(Reuters) – Russia warned the United States on Sunday against repeating past mistakes, saying that any unilateral military action in Syria would undermine efforts for peace and have a devastating impact on the security situation in the Middle East.
The Russian Foreign Ministry said its statement was a response to U.S. actions to give it the option of an armed strike against Syria.
It drew a parallel between reports Syrian President Bashar al-Assad's forces had used chemical weapons and Washington's 2003 intervention in Iraq following accusations by then-President George Bush's administration that Iraqi leader Saddam Hussein's government possessed weapons of mass destruction.
"We once again decisively urge (the United States) not to repeat the mistakes of the past and not to allow actions that go against international law," the ministry said.
"Any unilateral military action bypassing the United Nations will … lead to further escalation (in Syria) and will affect the already explosive situation in the Middle East in the most devastating way."
Moscow said any military action would severely hamper joint U.S.-Russian efforts for an international peace conference to end a civil war that has killed more than 100,000 people.
"The threat to use force against the Syrian regime sends the (Syrian) opposition conflicting signals," the ministry said. "All sponsors of the opposition, which have influence over it, must seek the fastest possible agreement from Bashar al-Assad's opponents to hold talks."
U.S. President Barack Obama met his security advisers on Saturday to debate options following reports of the alleged chemical attack.
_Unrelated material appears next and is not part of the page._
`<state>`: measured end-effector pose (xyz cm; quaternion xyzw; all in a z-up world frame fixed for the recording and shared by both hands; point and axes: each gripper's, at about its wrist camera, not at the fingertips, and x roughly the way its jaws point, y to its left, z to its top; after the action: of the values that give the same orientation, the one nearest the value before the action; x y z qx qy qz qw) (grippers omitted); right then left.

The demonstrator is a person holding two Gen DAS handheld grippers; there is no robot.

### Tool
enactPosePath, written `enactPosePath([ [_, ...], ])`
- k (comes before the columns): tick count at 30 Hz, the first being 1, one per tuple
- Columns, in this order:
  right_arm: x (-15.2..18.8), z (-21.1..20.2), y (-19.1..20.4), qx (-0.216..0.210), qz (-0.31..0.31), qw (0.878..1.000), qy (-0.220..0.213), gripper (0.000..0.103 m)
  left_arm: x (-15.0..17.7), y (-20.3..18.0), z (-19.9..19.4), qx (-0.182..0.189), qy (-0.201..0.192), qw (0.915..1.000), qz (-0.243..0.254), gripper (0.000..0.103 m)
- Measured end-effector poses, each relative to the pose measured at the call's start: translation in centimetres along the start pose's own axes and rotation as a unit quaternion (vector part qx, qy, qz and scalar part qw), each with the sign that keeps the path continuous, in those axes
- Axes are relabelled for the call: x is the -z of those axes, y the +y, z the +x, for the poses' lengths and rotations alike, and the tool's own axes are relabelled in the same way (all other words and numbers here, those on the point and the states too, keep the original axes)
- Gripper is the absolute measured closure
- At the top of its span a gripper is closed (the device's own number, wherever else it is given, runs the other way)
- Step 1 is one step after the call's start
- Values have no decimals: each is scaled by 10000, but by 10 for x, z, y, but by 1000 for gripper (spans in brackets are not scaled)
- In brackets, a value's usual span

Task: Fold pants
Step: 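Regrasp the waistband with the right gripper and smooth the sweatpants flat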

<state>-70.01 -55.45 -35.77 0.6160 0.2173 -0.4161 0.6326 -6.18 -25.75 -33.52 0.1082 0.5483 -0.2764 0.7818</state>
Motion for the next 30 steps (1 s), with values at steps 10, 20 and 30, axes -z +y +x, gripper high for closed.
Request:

U.S. naval forces have been repositioned in the Mediterranean to give Washington the option of an armed strike.
Syria's opposition accused Assad's forces of gassing many hundreds of people – by one report as many as 1,300 – on Wednesday. Syria said earlier on Sunday it had agreed to let the experts visit the site.
Russia, which has suggested that Syrian rebels may have carried out the attack, also said on Sunday that assigning blame too soon over the alleged poison gas strike would be a "tragic mistake", before a U.N. investigation on Monday.